Yup Mike .I also missed the boat on these. Jeez for as many as I have there's just as many I don't!!!! ?


----------



## Gear Head (Mar 22, 2005)

Holy crap, I never thought I'd live to see the day when I'd have something that Joe did NOT!


----------



## Bubba 123 (Sep 10, 2010)

Gear Head said:


> Holy crap, I never thought I'd live to see the day when I'd have something that Joe did NOT!


WOW!!,.. must have been B4 I got back into slots 
2010-ish 

Bubba 123 :wave:


----------



## Mayan2012 (Apr 12, 2015)

here's mine:


----------



## Bill Hall (Jan 6, 2007)

Arguably one of Dash's best, other than that ape hanger roll bar. The ABS really takes a licken.


----------



## stirlingmoss (Aug 24, 2012)

Bill Hall said:


> Arguably one of Dash's best, other than that ape hanger roll bar. The ABS really takes a licken.


Looks great!
How did you get the body to hug the chassis?


----------



## Bill Hall (Jan 6, 2007)

A scooped out early screw post version on Tomy SRT. Uses front screw post with Tjet guide. Runs on PVT slip ons.

It's an angry missile.


----------



## Dslot (Sep 2, 2007)

> _Bill sez:_ Arguably one of Dash's best, other than that ape hanger roll bar.

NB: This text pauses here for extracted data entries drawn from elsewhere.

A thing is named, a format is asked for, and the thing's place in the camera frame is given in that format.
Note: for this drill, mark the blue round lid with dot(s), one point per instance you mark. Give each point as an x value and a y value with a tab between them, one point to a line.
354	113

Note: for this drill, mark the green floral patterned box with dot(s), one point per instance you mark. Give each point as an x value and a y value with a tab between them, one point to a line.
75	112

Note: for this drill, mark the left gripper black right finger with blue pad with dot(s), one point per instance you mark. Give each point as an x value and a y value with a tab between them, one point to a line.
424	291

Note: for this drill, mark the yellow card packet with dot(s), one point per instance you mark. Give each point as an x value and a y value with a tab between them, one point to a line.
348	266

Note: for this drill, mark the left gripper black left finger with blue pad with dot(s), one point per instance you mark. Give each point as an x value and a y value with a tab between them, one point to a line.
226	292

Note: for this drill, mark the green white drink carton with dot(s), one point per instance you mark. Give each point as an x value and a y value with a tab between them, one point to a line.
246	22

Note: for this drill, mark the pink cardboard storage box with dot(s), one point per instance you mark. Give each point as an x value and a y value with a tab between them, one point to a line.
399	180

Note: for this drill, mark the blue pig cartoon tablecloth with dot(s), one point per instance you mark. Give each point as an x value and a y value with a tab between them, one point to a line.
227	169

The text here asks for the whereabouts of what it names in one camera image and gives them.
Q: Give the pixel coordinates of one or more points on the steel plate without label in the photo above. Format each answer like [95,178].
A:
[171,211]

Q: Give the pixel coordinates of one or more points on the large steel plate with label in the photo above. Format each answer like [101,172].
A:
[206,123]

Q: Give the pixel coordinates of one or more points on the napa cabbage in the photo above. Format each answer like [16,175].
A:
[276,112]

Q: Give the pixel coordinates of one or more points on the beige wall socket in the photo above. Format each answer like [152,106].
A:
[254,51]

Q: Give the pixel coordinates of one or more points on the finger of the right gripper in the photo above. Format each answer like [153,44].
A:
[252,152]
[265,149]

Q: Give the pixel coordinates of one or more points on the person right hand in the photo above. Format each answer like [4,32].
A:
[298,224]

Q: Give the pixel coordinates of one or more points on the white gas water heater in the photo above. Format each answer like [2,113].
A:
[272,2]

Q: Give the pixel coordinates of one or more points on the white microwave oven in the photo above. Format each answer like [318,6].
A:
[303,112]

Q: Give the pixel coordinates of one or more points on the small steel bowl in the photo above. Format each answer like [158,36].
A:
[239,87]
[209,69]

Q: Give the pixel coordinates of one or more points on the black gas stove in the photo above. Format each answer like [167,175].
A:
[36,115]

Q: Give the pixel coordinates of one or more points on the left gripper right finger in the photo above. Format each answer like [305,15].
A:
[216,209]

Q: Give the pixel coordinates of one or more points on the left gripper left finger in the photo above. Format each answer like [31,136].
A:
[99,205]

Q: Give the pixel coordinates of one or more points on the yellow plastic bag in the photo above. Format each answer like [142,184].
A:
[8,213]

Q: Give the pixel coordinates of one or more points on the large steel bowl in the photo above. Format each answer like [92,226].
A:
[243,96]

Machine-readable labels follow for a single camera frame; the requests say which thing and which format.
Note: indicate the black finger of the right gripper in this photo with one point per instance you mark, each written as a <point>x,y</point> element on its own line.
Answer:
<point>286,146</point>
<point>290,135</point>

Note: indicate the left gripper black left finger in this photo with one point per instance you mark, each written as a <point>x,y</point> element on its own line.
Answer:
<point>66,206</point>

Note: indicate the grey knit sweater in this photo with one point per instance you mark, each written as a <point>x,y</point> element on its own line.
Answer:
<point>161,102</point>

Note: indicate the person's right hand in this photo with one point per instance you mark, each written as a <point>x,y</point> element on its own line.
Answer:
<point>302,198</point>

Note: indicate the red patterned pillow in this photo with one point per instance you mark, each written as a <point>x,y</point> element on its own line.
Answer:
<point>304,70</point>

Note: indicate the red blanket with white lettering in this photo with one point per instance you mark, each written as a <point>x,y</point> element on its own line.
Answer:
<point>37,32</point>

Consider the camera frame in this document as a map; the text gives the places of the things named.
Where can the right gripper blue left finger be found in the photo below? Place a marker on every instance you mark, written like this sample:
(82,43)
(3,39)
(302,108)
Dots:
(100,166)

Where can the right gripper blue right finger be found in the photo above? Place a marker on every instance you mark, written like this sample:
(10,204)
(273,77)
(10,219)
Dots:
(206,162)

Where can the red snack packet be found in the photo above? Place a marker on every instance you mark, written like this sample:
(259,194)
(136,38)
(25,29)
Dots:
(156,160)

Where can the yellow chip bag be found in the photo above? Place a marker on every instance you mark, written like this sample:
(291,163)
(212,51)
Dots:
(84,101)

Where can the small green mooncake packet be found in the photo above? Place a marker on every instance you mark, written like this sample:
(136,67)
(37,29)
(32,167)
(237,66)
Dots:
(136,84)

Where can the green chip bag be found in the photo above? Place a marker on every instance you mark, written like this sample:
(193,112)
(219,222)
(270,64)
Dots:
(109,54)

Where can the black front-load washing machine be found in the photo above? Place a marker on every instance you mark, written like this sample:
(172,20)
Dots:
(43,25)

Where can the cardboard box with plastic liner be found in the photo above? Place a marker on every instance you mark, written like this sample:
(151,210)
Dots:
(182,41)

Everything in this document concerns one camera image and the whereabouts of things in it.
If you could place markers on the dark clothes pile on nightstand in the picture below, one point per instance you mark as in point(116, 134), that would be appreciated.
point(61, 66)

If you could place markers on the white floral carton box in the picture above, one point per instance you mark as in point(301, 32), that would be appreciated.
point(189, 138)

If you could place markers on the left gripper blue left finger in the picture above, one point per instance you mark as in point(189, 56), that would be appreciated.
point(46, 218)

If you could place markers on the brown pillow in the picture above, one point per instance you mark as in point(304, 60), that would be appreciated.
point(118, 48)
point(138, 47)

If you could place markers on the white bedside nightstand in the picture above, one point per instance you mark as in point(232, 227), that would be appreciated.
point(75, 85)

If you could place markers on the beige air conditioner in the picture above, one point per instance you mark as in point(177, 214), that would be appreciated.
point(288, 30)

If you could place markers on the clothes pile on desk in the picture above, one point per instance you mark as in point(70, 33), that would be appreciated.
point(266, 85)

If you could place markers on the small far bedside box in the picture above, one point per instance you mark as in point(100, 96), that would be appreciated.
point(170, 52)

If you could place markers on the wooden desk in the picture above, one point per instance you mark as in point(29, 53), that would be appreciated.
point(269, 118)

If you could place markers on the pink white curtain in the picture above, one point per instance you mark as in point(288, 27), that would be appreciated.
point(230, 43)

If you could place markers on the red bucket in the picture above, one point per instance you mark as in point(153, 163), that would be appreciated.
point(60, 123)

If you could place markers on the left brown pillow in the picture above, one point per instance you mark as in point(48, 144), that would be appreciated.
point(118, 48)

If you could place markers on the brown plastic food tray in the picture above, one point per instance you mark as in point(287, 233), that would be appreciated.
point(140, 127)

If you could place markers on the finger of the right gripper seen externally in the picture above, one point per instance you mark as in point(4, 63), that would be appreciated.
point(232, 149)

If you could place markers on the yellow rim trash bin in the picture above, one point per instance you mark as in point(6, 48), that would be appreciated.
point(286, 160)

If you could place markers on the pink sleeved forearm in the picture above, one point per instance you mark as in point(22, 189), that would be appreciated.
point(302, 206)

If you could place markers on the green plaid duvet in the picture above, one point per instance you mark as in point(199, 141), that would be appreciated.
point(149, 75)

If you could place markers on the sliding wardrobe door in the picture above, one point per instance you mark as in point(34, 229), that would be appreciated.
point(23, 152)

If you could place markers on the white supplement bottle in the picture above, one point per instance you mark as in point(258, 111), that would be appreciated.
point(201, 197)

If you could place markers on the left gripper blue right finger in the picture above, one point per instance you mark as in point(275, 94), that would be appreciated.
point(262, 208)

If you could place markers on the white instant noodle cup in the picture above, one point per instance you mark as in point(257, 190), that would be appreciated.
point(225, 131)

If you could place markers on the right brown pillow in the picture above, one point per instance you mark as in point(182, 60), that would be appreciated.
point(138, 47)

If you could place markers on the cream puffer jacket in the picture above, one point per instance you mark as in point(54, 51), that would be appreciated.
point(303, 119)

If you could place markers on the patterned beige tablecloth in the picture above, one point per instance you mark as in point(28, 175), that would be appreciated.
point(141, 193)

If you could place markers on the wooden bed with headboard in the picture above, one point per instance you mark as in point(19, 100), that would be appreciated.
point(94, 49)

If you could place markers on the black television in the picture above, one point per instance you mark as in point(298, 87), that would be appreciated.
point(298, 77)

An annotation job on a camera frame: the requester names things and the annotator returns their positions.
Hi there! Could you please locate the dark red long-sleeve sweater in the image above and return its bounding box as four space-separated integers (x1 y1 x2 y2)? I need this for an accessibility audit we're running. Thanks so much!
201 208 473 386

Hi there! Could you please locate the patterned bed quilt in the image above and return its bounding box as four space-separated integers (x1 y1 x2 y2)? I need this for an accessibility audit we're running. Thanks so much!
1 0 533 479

... and the fact that it's being driven by Elmer Fudd.

Still, it _is_ a beautiful body. I'd love to see Dash make a coupe body to go with it. Only _one_ of the 20 or so was converted to an open-air car, after all.

-- D


----------



## Dushkwoneshe (Apr 27, 2012)

.
A Cheetah Coupe from Traxs Hobbies*/*BnB Goodies... (I don't think
he did it under the Dad Dog moniker)... 

Mounts to a long wheel base SG*+*... Side header pipes were supplied, too...
Beautifully detailed... Bruce was a Master Mold Maker... The body
finish shines like a mirror... No chin spoiler...

Worst thing is... *Glass* was cast in black... 

A very poor photo... Camera does not want to auto-focus correctly...
I'll try to take a better pic in the daylight, if anyone wants...









John
.


----------



## alpink (Aug 22, 2010)

change your background to something more neutral.
the contrast of the yellow on black causes the auto focus to become confused.
of course good bright daylight is always optimum and prefered. but still, use a neutral background.
light blue, light green, even light gray.
nice body


----------



## Dushkwoneshe (Apr 27, 2012)

alpink said:


> change your background to something more neutral.
> the contrast of the yellow on black causes the auto focus to become confused.
> of course good bright daylight is always optimum and prefered. but still, use a neutral background.
> light blue, light green, even light gray.
> nice body


Thanks, alpink... I tried this morning (outside) on some unfinished Maple... Car lit-up 
like neon... Worse than the photo on here now... The camera is old and is just
getting worn-out like me :lol: It's been great for a 10 year old, $150 one...

This was taken by the same camera in '13... Early morning, with a shaft of
sunlight on a *Male Eastern Pondhawk Dragonfly*... They're about 2-1/2" long...
My backyard, in a Catalpa tree...









If you like Dragonflies and*/*or Native American Flute, try this
three minute slide-show...

All photos from my back & front yards... Same camera... Kodak z710...

~ *Dragonfly Dreams* ~

John
.


----------



## vansmack2 (Feb 9, 2012)

I have Cheetahs that fit long wheelbase SG+ too, and the glass is clear. Mine were made by Jims Custom Rod shop just for me. I sent him a JL Cheetah to make a mold. He now sells them on eBay. The mounts were not quite right, but I can fix that.


----------